Rather proclaim it, Westmoreland, through my host, 

    That he which hath no stomach to this fight, 
    Let him depart; his passport shall be made, 
    And crowns for convoy put into his purse; 
    We would not die in that man's company 
    That fears his fellowship to die with us.
                     - That's the good kind of drama.
Okay, it's been a couple of days since the session, and I have to say that it went quite well. Everyone was able to perform the techniques (at least in isolation), and people were getting better at feeling the bind despite using nylons. Even better yet, people were making useful suggestions (such as hand-stretches) and making good feedback outside of class.

The plan for next week is to build up a drill based around the zwerchau, from 'being used to counter a downwards cut' to 'I heard that you likes zwerches, so I'm zwerching under your zwerch, so I'm protected from your zwerch by my zwerch which is also zwerching your head.'
It'll be less complicated than that, honest.
The other thing that I've been asked to clarify are body positions, such as the structure when you're in ochs, and the type of footwork you should be using when changing the line.

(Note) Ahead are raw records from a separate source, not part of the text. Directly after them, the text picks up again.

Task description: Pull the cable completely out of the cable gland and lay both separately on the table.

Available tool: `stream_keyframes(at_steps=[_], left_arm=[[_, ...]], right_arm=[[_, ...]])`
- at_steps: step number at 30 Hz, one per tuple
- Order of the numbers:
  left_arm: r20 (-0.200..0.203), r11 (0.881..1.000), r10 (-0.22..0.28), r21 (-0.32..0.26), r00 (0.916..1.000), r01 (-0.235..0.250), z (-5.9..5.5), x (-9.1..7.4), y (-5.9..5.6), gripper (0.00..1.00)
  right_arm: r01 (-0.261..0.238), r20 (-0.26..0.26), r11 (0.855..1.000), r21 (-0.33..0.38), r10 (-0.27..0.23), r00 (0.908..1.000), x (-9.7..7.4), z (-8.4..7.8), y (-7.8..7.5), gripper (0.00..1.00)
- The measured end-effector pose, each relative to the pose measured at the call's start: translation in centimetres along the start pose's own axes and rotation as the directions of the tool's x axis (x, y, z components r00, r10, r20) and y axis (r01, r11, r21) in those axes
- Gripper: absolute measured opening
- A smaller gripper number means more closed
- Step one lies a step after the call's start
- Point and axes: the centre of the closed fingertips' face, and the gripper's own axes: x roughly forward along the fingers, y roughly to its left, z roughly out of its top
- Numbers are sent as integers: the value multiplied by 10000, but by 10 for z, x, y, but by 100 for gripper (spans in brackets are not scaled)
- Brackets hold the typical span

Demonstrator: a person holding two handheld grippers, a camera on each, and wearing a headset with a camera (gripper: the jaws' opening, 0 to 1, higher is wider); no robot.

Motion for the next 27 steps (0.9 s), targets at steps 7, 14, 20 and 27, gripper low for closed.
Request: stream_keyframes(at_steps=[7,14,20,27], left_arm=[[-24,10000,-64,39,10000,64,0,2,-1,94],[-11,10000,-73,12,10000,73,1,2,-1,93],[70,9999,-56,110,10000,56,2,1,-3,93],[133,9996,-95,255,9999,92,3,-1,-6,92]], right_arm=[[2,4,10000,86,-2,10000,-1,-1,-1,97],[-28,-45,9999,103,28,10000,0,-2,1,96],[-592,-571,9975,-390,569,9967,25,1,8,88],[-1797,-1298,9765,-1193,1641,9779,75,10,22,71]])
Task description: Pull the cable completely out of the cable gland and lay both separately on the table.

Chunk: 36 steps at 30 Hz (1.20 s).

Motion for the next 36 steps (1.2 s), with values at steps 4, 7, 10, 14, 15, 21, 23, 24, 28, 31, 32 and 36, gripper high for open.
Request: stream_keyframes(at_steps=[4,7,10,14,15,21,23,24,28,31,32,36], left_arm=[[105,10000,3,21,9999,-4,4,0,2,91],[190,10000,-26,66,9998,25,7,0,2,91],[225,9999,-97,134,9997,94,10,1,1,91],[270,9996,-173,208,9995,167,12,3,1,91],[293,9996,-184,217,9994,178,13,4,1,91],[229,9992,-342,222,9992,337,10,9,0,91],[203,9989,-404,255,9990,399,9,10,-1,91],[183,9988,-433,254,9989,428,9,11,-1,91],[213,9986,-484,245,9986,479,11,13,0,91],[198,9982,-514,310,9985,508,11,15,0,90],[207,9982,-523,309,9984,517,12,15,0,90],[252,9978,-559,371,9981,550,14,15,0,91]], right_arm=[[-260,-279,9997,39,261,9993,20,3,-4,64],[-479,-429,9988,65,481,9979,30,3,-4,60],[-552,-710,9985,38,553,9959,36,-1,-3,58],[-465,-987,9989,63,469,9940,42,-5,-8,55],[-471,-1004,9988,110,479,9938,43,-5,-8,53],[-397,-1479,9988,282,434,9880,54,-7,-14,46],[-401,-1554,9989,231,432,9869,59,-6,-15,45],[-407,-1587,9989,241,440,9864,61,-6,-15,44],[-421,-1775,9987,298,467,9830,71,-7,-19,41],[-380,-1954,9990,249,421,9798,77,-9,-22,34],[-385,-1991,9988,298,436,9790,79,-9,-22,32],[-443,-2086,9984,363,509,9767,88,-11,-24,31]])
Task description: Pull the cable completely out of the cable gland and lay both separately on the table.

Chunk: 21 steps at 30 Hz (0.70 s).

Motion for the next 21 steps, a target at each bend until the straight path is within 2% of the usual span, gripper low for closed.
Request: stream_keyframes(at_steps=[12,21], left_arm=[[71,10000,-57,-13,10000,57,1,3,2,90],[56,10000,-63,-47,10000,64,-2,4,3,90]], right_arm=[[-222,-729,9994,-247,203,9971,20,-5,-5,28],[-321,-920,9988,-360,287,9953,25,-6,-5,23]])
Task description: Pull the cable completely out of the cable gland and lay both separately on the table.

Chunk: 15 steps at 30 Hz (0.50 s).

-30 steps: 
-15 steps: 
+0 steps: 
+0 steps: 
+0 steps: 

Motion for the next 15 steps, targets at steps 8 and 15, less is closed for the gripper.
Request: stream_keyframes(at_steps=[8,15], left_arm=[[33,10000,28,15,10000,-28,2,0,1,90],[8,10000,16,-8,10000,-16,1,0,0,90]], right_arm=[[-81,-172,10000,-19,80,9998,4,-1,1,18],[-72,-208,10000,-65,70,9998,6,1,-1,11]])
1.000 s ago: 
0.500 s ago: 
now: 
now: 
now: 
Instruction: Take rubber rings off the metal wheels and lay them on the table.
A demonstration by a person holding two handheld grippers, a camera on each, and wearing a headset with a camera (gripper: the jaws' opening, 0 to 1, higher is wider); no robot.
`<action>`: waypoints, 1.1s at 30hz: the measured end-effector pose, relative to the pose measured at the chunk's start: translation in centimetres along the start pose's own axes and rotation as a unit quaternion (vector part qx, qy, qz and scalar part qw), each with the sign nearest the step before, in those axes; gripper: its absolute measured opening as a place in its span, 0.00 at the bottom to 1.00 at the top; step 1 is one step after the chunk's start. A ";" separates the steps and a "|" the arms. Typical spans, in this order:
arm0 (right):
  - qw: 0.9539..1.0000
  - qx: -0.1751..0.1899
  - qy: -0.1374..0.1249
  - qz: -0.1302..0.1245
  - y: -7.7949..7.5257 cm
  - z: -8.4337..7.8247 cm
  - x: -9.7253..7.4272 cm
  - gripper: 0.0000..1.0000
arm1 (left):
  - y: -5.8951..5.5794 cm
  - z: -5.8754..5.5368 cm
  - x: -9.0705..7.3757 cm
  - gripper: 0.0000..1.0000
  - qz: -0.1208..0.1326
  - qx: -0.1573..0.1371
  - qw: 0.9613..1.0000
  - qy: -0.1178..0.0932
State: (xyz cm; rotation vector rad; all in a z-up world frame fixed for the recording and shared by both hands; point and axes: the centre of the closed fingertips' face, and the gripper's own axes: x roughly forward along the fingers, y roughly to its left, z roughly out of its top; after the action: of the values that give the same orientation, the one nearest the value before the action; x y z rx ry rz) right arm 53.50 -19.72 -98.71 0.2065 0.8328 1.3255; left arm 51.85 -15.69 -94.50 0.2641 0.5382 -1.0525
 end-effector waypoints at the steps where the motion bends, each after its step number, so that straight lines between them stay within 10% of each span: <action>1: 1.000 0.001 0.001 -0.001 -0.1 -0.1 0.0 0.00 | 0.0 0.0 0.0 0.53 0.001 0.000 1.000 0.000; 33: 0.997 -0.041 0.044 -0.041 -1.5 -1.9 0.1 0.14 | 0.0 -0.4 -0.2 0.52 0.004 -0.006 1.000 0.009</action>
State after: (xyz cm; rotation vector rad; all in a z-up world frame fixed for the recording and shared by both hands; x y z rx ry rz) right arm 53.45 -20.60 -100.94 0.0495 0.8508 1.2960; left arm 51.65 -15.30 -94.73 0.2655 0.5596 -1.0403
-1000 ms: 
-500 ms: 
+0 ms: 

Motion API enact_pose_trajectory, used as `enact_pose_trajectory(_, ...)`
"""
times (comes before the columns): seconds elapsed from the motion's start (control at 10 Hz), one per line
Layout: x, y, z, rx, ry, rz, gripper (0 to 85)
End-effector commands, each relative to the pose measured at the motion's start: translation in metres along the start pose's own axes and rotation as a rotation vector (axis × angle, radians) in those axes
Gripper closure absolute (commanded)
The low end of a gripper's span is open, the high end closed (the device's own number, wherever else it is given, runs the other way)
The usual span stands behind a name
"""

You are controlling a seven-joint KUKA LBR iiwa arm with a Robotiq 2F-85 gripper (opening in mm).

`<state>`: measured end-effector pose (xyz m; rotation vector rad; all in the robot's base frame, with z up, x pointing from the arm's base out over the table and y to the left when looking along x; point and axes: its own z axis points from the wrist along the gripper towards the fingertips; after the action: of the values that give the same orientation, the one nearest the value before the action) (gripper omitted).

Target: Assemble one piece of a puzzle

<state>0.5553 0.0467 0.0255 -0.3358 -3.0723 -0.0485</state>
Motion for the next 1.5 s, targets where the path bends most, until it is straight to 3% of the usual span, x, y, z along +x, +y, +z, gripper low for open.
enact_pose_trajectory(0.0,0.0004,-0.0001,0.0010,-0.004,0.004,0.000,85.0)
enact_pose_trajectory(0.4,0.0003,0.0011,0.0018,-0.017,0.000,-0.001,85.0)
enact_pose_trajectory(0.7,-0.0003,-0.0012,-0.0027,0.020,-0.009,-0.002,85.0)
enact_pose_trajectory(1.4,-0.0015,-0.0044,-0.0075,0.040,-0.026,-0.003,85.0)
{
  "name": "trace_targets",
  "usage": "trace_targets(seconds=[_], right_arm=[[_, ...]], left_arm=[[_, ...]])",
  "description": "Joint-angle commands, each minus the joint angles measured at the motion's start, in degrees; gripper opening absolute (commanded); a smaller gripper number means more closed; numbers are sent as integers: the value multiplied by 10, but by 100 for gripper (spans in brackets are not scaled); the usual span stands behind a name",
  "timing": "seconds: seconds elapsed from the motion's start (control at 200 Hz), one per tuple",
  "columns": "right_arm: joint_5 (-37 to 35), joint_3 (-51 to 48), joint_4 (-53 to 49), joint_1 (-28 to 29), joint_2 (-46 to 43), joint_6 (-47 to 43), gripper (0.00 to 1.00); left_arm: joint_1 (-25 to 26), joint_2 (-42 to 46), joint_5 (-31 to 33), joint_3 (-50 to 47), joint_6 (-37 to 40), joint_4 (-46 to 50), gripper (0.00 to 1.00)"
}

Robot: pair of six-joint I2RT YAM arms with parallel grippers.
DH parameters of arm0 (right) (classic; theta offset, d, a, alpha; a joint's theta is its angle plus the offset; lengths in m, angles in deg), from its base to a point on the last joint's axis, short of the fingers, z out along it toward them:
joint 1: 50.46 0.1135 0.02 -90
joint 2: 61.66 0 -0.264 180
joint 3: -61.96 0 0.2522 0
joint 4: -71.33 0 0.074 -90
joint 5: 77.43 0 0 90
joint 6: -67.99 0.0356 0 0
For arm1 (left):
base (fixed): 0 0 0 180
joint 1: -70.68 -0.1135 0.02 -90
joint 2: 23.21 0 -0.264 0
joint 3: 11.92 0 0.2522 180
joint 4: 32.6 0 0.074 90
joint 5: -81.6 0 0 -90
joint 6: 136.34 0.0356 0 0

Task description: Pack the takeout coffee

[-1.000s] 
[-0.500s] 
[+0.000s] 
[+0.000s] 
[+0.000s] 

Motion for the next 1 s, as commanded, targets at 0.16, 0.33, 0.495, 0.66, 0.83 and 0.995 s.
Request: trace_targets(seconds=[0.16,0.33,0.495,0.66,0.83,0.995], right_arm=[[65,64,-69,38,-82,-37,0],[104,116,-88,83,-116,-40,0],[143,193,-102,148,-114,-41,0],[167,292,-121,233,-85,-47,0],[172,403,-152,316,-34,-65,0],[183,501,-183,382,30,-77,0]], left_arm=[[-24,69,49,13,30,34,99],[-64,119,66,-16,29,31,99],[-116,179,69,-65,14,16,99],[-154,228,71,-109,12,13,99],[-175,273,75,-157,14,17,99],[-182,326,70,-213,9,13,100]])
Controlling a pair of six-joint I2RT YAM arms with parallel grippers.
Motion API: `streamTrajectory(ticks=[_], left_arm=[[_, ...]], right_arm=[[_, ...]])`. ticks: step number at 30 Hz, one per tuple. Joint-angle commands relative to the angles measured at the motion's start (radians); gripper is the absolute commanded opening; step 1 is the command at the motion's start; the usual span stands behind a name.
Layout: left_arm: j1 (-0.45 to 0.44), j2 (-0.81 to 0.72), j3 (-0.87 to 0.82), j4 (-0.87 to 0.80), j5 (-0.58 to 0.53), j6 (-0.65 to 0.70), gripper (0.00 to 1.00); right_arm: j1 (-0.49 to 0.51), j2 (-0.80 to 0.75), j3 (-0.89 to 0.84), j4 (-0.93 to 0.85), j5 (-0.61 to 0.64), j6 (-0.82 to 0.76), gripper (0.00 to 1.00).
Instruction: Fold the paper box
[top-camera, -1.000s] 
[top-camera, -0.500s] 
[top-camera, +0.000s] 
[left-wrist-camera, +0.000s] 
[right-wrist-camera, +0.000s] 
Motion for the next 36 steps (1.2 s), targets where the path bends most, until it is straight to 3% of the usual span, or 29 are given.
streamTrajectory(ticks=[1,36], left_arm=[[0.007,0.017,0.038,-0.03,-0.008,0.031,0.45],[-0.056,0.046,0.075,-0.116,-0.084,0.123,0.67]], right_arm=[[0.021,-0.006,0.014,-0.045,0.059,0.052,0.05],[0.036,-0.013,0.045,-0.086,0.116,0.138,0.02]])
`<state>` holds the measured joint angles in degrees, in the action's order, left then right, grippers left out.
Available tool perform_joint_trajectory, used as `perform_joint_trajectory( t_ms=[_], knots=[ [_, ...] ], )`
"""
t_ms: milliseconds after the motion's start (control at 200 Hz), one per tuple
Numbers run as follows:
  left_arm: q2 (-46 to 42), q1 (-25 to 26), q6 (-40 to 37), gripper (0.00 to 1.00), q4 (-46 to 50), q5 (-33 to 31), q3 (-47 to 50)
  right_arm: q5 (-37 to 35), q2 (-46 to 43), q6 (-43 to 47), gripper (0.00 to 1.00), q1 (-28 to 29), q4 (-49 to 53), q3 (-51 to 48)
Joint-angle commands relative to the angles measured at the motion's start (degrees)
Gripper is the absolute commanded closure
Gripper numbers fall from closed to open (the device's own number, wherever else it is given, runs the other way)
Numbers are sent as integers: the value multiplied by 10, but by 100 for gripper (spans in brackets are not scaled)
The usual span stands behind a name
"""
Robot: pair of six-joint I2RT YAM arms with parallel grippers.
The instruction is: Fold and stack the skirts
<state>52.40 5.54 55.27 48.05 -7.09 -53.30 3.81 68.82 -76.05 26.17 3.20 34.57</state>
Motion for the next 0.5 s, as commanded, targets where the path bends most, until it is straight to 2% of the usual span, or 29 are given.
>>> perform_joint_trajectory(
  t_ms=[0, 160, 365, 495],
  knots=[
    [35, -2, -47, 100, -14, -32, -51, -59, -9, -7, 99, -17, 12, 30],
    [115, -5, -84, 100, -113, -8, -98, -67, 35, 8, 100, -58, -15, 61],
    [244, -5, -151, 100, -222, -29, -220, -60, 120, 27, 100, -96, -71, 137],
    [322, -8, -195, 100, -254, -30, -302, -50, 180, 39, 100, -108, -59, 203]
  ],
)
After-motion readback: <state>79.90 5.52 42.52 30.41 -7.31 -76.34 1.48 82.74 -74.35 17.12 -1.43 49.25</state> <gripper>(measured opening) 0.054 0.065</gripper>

Now, I think Pete subscribes to the 'whatever works' school of doing things, but I'm sure that there must be a better answer than that...

Sunday, 2 October 2011

Michael Edelson on training and cutting.

Although I wouldn't have expressed it in quite the same terms, Michael Edelson has quite an interesting post on the relationship between test cutting and training for HEMA over on his blog at the NYHFA. It's certainly thought provoking for me, as someone whose main training simulator is a synthetic nylon.

I do wonder what he thinks of the latest 'federschwerts' which seem to becoming more and more the norm in Europe, both for training longsword systems and competitions.

One of these is older than the other.